I’ve had to do that occasionally–split a bolus into sections, injected together, to get faster or more predictable action. I also find that IM injections are quicker still, though I don’t have a pump to permit comparison.

I often give pump corrections an extra “push” by turning up my basal after I do the correction. I don’t know if it’s just the extra insulin or if it gives some sort of fluid dynamic shove to get it going but it seems to help. I’ll set a 200% basal for an hour or two and kind of keep an eye on my CGM and kill the upped basal when the numbers start heading down, or when they are getting back where I want them.

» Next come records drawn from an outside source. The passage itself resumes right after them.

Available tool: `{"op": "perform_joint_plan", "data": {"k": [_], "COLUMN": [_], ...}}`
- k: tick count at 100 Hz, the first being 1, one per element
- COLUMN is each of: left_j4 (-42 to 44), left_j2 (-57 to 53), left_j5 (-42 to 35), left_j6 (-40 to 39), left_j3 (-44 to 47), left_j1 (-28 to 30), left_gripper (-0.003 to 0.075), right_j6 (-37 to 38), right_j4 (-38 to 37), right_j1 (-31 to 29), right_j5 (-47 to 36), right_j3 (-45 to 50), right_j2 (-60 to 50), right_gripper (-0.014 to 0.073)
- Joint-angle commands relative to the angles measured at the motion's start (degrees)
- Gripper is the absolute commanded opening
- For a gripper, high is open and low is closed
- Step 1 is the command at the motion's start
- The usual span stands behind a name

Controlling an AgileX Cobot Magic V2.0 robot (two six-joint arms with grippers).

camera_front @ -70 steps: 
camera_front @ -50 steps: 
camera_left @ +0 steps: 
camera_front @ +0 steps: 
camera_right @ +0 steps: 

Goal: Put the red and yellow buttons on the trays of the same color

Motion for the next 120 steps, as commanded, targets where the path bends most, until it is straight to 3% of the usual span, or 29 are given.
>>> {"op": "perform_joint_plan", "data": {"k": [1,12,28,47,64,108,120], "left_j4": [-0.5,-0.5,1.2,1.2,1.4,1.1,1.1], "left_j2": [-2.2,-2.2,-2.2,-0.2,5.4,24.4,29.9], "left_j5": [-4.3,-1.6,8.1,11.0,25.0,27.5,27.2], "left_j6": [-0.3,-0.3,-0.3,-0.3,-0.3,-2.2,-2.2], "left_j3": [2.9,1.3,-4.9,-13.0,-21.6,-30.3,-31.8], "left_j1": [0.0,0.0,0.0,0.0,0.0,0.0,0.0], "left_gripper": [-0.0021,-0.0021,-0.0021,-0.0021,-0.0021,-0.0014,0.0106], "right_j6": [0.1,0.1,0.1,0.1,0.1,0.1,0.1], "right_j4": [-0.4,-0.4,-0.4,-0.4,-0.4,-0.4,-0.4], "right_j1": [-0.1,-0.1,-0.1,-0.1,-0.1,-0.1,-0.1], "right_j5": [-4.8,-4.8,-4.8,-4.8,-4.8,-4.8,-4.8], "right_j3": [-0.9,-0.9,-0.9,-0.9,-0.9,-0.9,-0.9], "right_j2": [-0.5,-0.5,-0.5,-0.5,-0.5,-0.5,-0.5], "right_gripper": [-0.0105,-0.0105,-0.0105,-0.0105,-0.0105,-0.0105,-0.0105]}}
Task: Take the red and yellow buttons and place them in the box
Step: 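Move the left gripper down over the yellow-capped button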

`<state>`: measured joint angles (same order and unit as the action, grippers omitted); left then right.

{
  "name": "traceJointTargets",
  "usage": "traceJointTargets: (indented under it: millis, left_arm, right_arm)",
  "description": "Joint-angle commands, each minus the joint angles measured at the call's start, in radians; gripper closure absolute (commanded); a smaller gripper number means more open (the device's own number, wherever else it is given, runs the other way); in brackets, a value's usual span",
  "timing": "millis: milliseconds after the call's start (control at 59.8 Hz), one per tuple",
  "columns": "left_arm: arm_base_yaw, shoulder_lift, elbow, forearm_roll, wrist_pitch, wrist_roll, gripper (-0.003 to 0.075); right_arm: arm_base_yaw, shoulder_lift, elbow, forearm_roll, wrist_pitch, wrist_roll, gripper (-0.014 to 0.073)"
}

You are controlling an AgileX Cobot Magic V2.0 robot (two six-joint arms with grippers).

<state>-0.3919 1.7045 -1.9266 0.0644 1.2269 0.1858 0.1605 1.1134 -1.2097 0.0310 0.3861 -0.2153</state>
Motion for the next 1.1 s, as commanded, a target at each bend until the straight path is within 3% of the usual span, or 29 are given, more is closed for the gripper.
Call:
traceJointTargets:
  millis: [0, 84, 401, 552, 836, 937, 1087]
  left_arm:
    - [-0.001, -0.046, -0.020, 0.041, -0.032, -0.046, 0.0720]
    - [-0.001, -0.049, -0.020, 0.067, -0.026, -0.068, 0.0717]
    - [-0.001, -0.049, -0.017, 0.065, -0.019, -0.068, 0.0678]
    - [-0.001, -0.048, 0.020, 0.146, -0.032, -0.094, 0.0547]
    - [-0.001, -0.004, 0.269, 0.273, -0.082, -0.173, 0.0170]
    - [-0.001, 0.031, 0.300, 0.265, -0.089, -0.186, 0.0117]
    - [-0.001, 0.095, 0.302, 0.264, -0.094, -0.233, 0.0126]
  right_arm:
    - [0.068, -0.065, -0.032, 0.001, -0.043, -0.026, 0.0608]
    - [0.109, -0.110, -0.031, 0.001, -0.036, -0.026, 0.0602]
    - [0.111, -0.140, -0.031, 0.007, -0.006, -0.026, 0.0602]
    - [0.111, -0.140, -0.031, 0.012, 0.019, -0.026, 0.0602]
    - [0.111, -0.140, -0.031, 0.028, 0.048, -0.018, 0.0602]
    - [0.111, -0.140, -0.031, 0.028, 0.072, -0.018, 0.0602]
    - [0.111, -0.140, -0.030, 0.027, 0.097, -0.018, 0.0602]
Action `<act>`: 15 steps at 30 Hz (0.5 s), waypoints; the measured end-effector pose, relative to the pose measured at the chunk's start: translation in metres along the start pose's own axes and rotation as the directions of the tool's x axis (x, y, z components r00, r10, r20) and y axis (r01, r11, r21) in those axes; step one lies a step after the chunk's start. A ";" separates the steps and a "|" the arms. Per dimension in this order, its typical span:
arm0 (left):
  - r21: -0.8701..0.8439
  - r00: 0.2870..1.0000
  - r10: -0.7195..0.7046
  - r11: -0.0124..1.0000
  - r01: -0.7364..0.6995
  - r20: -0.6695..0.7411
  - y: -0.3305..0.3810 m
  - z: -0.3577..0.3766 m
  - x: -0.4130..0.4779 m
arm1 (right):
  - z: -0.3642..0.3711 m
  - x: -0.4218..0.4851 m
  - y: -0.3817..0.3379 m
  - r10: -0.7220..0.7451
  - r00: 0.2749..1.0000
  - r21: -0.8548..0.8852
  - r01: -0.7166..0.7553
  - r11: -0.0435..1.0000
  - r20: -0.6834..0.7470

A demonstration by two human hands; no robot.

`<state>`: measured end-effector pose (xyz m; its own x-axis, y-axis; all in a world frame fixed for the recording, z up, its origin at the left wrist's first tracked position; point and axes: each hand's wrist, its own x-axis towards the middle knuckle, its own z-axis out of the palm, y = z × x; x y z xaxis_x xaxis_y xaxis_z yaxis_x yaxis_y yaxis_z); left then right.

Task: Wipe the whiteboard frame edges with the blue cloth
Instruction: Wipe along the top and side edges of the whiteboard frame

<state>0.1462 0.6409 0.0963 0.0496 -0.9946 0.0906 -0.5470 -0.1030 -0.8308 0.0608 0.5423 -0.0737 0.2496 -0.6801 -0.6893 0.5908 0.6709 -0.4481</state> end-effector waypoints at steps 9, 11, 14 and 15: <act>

For me, I get faster response from an IM shot, which I never used until I saw that you were doing it @David_dns (thanks!). It has saved me a few times in the past year when my BG wasn’t responding to pump delivered insulin.

I’m glad that’s helping. They certainly make a difference for me in those situations. Simply a case of the right tool for the right job.

Just for the record, I learned about IMs from Bernstein.

EEK! I guess that’s why they didn’t work as well for me! (Just kidding).

Seriously, though… I generally get better absorption from the pump after the first couple hours from inserting an infusion set. Maybe the continuous “drip” of basal insulin makes the area more attuned to absorbing insulin (or “softened”). I believe that I read somewhere that “improved absorption” is one of the benefits of using a pump for some people. It seems to be so for me, as less insulin goes a lot farther for me with the pump than it ever did with MDI.

IM shots - at least in muscles like calves or biceps that I then used/flexed a bit shortly after injecting - were still a bit quicker for correcting big spikes.

@Ginger_Vieira mentioned in some article or other a few years ago that new sites tend to be inflamed for a while. Until this settles/ heals, the absorbtion is slowed/ impaired.